Cowart notaba la tensión entre ambos y sabía lo que el teniente iba a decir en aquel preciso instante:

—Tenía un presentimiento, ¿verdad? El sexto sentido del viejo policía. La corazonada de que debía obrar en consecuencia. Eso es lo que iba a decir, ¿no?

Brown lo fulminó con la mirada.

—Vale. Sí. Exacto. —Miró a Wilcox y luego a Cowart—: Bruce me ha advertido de que tenía usted mucha labia, pero supongo que quería comprobarlo personalmente.

Cowart devolvió al teniente su fría mirada.

—No es que tenga mucha labia. Usted haría lo mismo si estuviera en mi lugar.

—No, no es verdad —dijo Brown—. Yo no intentaría ayudar a ese asesino hijo de puta a salir del corredor de la muerte.

Ambos guardaron silencio. Al cabo de unos momentos, Brown dijo:

—Esto no es justo.

—Exacto, si lo que usted pretende es convencerme de que Ferguson es un mentiroso.

Brown se puso en pie y empezó a pasearse por el despacho, al parecer reflexionando. Se movía como agazapado, como un velocista en la línea de salida esperando el pistoletazo, con los músculos tensos, y en todo momento hacía saber a Cowart que no le gustaba nada verse limitado, ni en aquel diminuto despacho, ni por los detalles.

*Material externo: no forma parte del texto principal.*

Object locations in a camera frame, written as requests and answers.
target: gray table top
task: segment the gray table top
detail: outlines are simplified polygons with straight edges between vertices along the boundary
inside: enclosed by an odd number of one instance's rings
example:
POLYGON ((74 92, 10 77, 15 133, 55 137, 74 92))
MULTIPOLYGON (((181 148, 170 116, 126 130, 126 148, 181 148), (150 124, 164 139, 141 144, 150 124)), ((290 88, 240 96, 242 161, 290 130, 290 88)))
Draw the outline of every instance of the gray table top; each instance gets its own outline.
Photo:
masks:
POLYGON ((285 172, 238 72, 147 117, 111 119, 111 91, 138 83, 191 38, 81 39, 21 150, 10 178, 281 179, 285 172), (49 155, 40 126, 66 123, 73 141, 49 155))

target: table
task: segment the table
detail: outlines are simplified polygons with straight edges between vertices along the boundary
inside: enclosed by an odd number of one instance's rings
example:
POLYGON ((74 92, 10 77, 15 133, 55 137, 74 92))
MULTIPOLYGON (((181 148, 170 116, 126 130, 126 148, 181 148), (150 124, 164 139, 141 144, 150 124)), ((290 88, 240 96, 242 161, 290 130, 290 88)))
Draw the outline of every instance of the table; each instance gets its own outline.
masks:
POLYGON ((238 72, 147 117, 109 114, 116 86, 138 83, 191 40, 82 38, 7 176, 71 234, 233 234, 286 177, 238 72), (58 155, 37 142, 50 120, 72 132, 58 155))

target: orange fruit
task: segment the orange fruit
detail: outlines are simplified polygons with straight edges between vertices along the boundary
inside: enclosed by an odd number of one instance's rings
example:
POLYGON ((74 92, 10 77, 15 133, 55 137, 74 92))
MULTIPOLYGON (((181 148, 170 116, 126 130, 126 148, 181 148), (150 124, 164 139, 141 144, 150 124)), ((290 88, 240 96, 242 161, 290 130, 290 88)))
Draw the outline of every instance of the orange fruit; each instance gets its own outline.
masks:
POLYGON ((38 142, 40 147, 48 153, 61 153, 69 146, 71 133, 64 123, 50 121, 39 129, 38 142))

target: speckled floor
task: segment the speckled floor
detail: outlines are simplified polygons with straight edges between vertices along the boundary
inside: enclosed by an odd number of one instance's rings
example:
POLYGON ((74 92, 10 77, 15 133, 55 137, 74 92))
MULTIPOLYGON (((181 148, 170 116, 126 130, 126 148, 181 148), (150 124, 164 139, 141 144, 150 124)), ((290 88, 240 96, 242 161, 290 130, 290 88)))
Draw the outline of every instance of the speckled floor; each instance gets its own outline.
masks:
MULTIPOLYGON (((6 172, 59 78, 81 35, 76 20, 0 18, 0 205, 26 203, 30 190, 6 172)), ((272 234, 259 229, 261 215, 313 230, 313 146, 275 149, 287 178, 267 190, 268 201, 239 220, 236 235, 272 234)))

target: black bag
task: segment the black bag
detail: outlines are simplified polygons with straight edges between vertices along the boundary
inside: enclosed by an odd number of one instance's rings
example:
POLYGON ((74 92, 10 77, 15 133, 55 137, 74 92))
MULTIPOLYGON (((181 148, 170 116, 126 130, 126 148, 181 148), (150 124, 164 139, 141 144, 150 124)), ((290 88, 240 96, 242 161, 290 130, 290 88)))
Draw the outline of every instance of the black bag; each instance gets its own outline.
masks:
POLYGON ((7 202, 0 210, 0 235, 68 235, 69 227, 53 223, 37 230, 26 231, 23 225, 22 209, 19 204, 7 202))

—Era culpable —dijo por fin—. Lo supe desde el primer momento en que lo vi, mucho antes de lo de Joanie Shriver. Puede que no sea una prueba, pero yo lo sabía.

—¿Cuándo fue eso?

—Un año antes del asesinato. Lo eché de la entrada del instituto. Estaba sentado en aquel coche, viendo salir a los chicos.

—¿Y qué hacía usted allí?

—Recoger a mi hija. Ahí fue donde lo descubrí. Después de aquel día lo vi varias veces, siempre haciendo algo que me incomodaba, estaba en el sitio equivocado en el momento menos indicado; o conduciendo despacio por la calle, siguiendo a alguna chica. Y no sólo yo lo noté, sino también un par de policías de Pachoula que me lo comentaron. Una vez lo trincaron a medianoche, merodeando tras un bloque de apartamentos; cuando el coche patrulla pasó por allí, trató de esconderse. Retiraron los cargos, pero aun así…

—Sigo sin ver pruebas.

—¡Maldita sea! —estalló el teniente—. ¿Es que no me está escuchando? No teníamos ninguna. Nos guiamos por impresiones. Por ejemplo, cuando llegamos a casa de Ferguson y lo vimos lavando el coche y que ya había arrancado un trozo de alfombrilla; o cuando lo primero que salió de su boca fue «Yo no maté a esa niña», antes de oír ninguna pregunta. Y por la manera de sentarse en la sala de interrogatorios, riendo porque sabía que no teníamos pruebas. Todas esas impresiones eran algo más que mero instinto, porque el muy cabrón acabó hablando. Y, sí señor, todas esas impresiones resultaron absolutamente fundadas, porque al final confesó haber matado a la niña.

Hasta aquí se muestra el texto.